I co-chaired the Task Force on Scaling Up Education and Training with Bience Gawanas, Commissioner for Social Affairs for the African Union and wrote up this report Scaling Up, Saving Lives (2008) with her and Imogen Sharp. It was published by the World Health Organization and supported by the Gates Foundation.
The report presents evidence of previous scaling up initiatives around the world – designed to educate more health workers – and provides guidance on how best to replicate these examples on a larger scale. It sets out a 10 year programme and suggested educational methodology that could be adopted by any country that was seeking to scale up a balanced workforce.
The report is part of a wider set of programmes promoted by the Global Health Workforce Alliance in response to the global crisis in human resources for health.
I was a member of the Lancet Commission chaired by Julio Frenk and Lincoln Chen which wrote Health Professionals for a New Century (2010).
This report describes the many changes underway in both the health environment and professional education concluding that the new era in education needs to be systems and team based and to develop professionals capable of being transformational leaders.

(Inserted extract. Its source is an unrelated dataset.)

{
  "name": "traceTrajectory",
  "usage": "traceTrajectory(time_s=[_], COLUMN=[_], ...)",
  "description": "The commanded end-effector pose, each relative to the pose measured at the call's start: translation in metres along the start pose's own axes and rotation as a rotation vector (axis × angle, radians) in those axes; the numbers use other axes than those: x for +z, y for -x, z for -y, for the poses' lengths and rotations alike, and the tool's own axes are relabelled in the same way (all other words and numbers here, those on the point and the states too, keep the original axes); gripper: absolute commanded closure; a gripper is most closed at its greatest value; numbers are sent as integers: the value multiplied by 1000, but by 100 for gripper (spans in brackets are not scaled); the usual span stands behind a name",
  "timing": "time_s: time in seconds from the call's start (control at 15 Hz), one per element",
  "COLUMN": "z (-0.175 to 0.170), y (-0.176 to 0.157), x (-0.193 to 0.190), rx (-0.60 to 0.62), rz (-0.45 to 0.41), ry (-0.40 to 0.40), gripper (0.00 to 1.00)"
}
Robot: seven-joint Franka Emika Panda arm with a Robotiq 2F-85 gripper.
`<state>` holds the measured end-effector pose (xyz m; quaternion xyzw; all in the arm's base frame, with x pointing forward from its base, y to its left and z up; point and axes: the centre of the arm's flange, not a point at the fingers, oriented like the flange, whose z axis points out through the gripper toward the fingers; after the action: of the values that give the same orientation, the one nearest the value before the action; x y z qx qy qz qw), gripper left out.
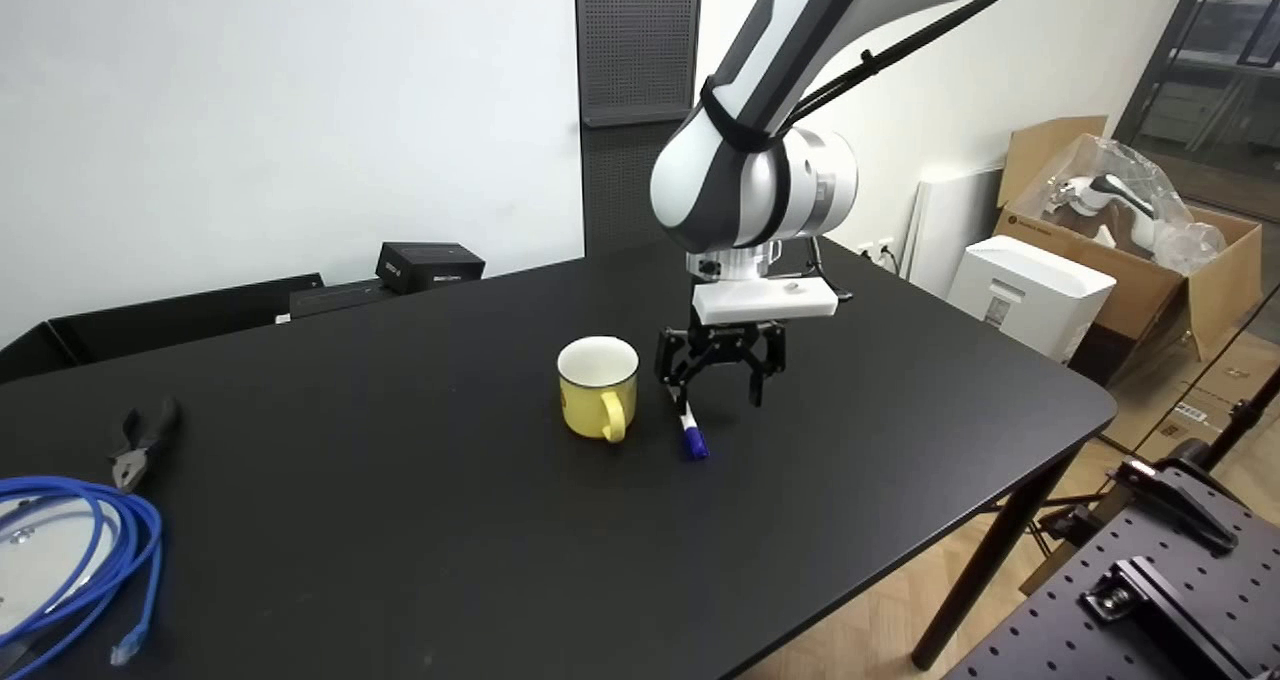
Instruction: Put the marker in the yellow mug
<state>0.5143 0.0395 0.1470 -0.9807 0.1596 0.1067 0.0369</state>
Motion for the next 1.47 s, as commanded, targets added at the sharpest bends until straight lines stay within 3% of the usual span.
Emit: traceTrajectory(time_s=[0.0, 0.27, 0.33, 0.4, 1.07, 1.13, 1.4], z=[8, 13, 15, 17, 25, 25, 26], y=[-13, -17, -17, -16, -17, -16, -7], x=[6, 8, 7, 6, 2, 2, -12], rx=[19, 14, 12, 6, -9, -9, -16], rz=[-5, -5, -11, -17, -32, -33, -48], ry=[1, 4, 1, 5, 4, 3, -1], gripper=[0, 0, 25, 26, 95, 100, 96])
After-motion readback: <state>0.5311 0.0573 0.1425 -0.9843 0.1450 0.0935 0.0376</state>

It suggests the ways in which the content, methodologies and institutions of professional change need to change in order to transform education to strengthen health systems in an interdependent world.
The report was published 100 years after the Flexner report which brought a scientific basis into medical education and with its emphasis on systems as well science is becoming increasingly influential particularly in South East Asia.

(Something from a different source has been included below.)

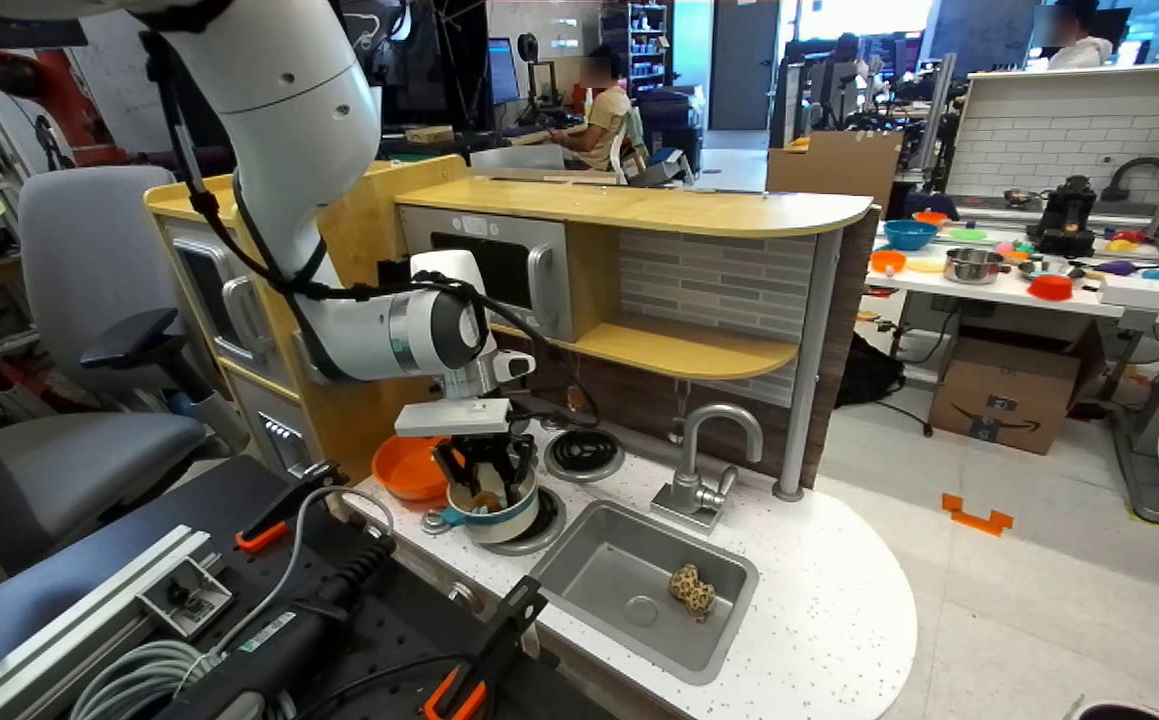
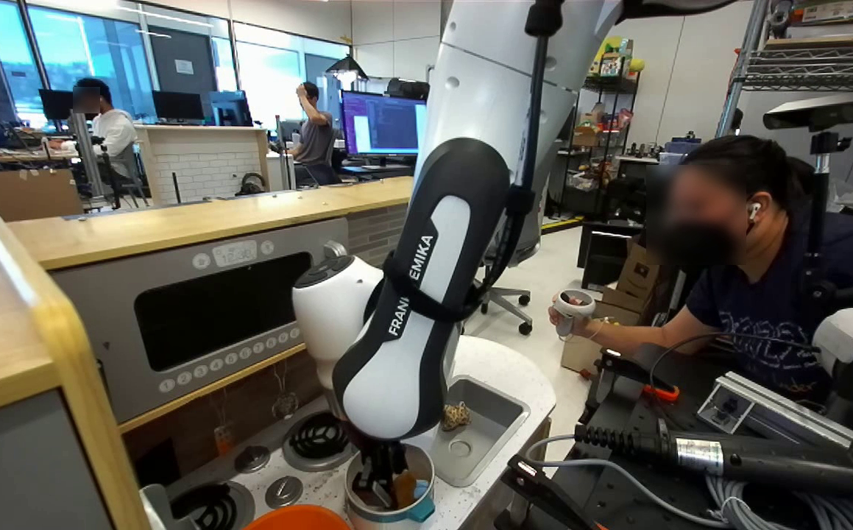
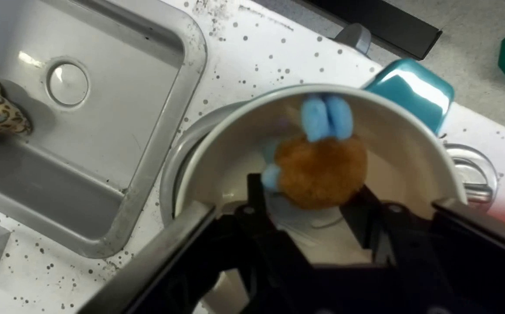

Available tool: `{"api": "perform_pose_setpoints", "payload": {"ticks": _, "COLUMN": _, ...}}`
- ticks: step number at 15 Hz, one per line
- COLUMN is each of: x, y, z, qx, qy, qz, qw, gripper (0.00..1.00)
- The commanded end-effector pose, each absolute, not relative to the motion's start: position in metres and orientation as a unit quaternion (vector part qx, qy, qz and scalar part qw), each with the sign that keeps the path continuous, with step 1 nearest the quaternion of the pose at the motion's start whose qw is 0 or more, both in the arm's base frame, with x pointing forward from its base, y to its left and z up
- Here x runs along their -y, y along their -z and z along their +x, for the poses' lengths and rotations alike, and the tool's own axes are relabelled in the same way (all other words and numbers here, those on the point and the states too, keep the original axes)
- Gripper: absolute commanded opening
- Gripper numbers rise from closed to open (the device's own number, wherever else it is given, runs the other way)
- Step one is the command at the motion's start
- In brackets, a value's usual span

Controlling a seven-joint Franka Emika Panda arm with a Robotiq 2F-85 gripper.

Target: Take the blue and brown plush toy out of the white pot and place it in the sink, pick up the tiger toy from the sink and put it in the white pot, pick up the blue and brown toy and place it inside the orange bowl

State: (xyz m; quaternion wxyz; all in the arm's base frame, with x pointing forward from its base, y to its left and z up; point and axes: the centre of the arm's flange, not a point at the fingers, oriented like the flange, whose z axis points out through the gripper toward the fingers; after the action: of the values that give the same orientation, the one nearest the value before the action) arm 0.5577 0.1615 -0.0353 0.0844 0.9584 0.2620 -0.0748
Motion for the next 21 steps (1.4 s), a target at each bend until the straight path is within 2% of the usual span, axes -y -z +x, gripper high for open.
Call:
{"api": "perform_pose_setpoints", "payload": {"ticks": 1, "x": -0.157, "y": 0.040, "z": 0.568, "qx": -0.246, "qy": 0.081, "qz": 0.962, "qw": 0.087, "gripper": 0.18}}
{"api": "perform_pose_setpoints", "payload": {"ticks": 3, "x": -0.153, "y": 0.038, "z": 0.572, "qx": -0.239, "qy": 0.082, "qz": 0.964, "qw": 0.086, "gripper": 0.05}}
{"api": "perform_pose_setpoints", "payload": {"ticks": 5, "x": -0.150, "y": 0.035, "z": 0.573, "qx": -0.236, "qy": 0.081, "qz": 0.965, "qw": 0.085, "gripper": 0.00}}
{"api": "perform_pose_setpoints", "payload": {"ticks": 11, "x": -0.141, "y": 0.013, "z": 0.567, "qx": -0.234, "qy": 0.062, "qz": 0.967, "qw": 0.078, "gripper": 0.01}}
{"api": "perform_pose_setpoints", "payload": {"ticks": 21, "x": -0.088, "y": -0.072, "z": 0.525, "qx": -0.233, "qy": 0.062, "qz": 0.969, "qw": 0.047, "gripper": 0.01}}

This article written with Lincoln Chen and published in 2014 provides an authoritative overview of the supply of health professionals globally. It was part of a series of articles in the New England Journal of Medicine on global health which have now been collected in a book (Hunter D J and Fineberg HV: Readings in Global Health; OUP, December 2015).

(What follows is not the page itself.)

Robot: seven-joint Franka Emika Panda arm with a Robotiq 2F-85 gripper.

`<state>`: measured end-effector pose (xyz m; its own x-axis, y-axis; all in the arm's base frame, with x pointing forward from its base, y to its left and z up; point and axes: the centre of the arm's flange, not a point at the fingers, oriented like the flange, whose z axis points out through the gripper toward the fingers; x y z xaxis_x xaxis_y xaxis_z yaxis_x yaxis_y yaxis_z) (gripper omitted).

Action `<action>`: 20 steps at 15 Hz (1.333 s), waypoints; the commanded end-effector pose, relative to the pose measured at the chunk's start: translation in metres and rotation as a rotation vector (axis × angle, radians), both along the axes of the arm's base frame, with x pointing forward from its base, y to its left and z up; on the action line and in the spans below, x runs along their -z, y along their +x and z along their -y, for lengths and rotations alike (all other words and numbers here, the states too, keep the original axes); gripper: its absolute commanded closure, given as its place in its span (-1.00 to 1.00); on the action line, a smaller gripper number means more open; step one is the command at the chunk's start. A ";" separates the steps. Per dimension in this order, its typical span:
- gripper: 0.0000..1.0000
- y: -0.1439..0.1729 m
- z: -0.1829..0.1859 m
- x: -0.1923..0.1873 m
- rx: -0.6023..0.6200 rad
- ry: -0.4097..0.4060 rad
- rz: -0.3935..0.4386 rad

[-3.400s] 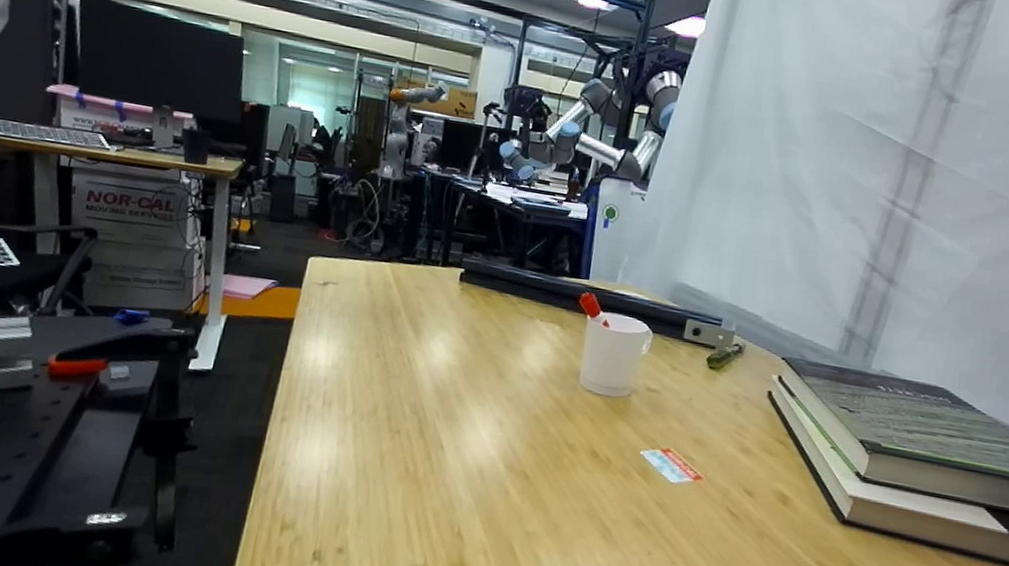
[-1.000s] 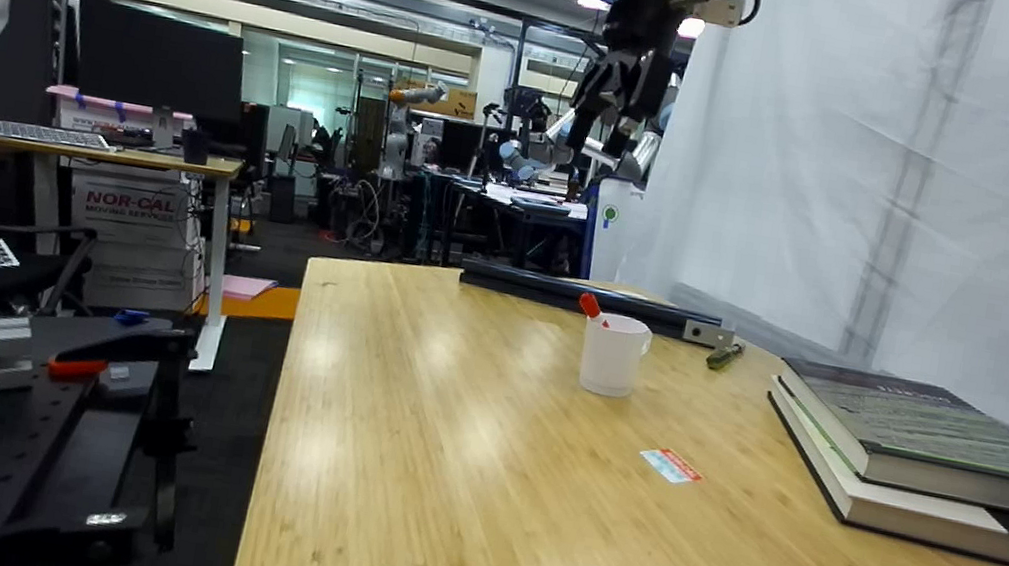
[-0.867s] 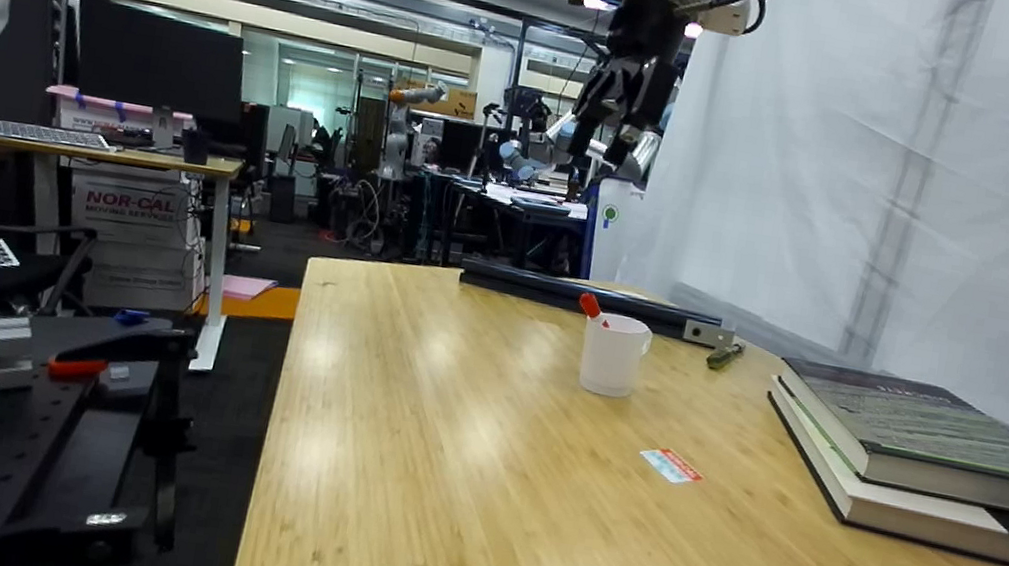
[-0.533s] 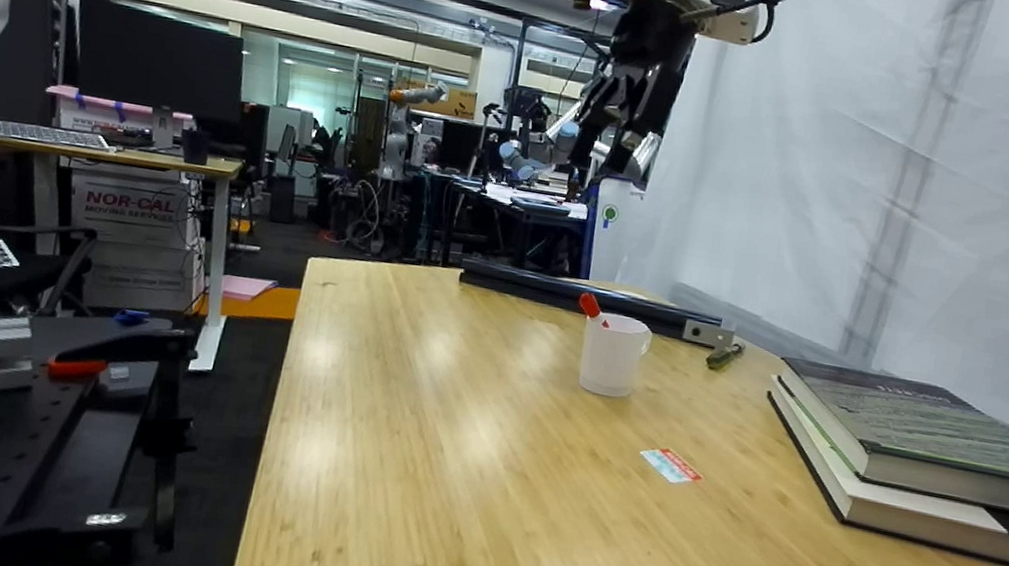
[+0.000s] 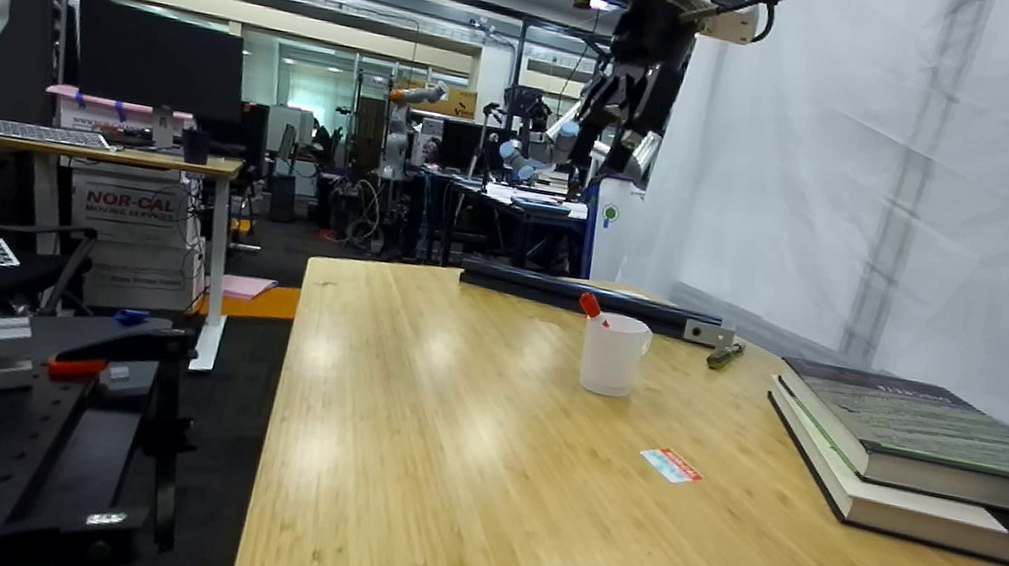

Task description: Move the mug to the right, put the marker on the desk, then put it back in the mug

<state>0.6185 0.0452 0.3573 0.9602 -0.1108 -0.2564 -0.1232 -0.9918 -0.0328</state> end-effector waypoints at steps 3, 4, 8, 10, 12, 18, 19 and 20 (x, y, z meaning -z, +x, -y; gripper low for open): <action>-1.00 0.000 0.000 0.000 0.000 0.000 0.000; -1.00 0.000 0.000 0.000 0.000 0.000 0.000; -1.00 0.000 0.000 0.000 0.000 0.000 0.000; -1.00 0.000 0.000 0.000 0.000 0.000 0.000; -1.00 0.000 0.000 0.000 0.000 0.000 0.000; -1.00 0.028 -0.002 0.022 -0.002 -0.010 0.007; -1.00 0.031 0.000 0.027 -0.002 -0.015 0.013; -1.00 0.036 0.001 0.031 0.001 -0.022 0.021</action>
<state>0.6361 0.0470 0.3292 0.9600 -0.1114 -0.2568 -0.1235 -0.9918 -0.0317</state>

The article points to both global shortages and maldistribution of health workers globally – between richer and poorer countries and between rural and urban areas. It discusses their causes – located in three great global transitions – and reviews some of the actions necessary to redress these balances and move towards the goal of providing people everywhere in the world with access to a trained health worker and the health services they need.
One World Health – an overview of Global Health (2016)
One World Health (2016) is about the issues that affect the health of us all wherever we live. Its central thesis is that we need to understand better the things that unite and divide us: our increasing interdependence, our shared risks and vulnerabilities, the shared opportunities and the need for shared action; but also the divisions, inequalities, and the way in which social structures both globally and more locally affect health and opportunity – for better or worse.
There is a positive dynamic around health with the Strategic Development Goals providing global direction, new emphasis on health promotion and disease prevention, new investment, and advances in science and technology. There is also a negative dynamic – with increasing conflicts globally, fragmented provision, growing inequality, environmental pressures, new diseases and resurgent old ones, cost constraints and growing shortages of health workers.